■ **Instructions for the task**:
Retype the material below, keeping each line identical.

■ **Given material**:
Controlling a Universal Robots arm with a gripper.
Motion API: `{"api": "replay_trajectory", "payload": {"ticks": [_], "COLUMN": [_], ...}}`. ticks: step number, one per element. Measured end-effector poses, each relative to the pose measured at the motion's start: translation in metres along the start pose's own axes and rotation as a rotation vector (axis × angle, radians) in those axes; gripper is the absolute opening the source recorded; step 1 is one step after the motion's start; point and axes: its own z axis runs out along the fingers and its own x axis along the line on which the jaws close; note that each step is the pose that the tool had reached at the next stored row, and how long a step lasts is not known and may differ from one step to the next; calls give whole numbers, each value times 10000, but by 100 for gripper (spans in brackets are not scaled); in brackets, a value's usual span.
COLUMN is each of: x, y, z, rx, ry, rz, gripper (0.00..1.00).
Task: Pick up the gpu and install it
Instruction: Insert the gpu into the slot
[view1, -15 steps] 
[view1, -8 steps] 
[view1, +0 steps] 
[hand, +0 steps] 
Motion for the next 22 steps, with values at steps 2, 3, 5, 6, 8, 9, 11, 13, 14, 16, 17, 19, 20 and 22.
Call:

■ **Solution for this problem**:
Controlling a Universal Robots arm with a gripper.
Motion API: `{"api": "replay_trajectory", "payload": {"ticks": [_], "COLUMN": [_], ...}}`. ticks: step number, one per element. Measured end-effector poses, each relative to the pose measured at the motion's start: translation in metres along the start pose's own axes and rotation as a rotation vector (axis × angle, radians) in those axes; gripper is the absolute opening the source recorded; step 1 is one step after the motion's start; point and axes: its own z axis runs out along the fingers and its own x axis along the line on which the jaws close; note that each step is the pose that the tool had reached at the next stored row, and how long a step lasts is not known and may differ from one step to the next; calls give whole numbers, each value times 10000, but by 100 for gripper (spans in brackets are not scaled); in brackets, a value's usual span.
COLUMN is each of: x, y, z, rx, ry, rz, gripper (0.00..1.00).
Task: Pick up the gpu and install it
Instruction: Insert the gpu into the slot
[view1, -15 steps] 
[view1, -8 steps] 
[view1, +0 steps] 
[hand, +0 steps] 
Motion for the next 22 steps, with values at steps 2, 3, 5, 6, 8, 9, 11, 13, 14, 16, 17, 19, 20 and 22.
Call:

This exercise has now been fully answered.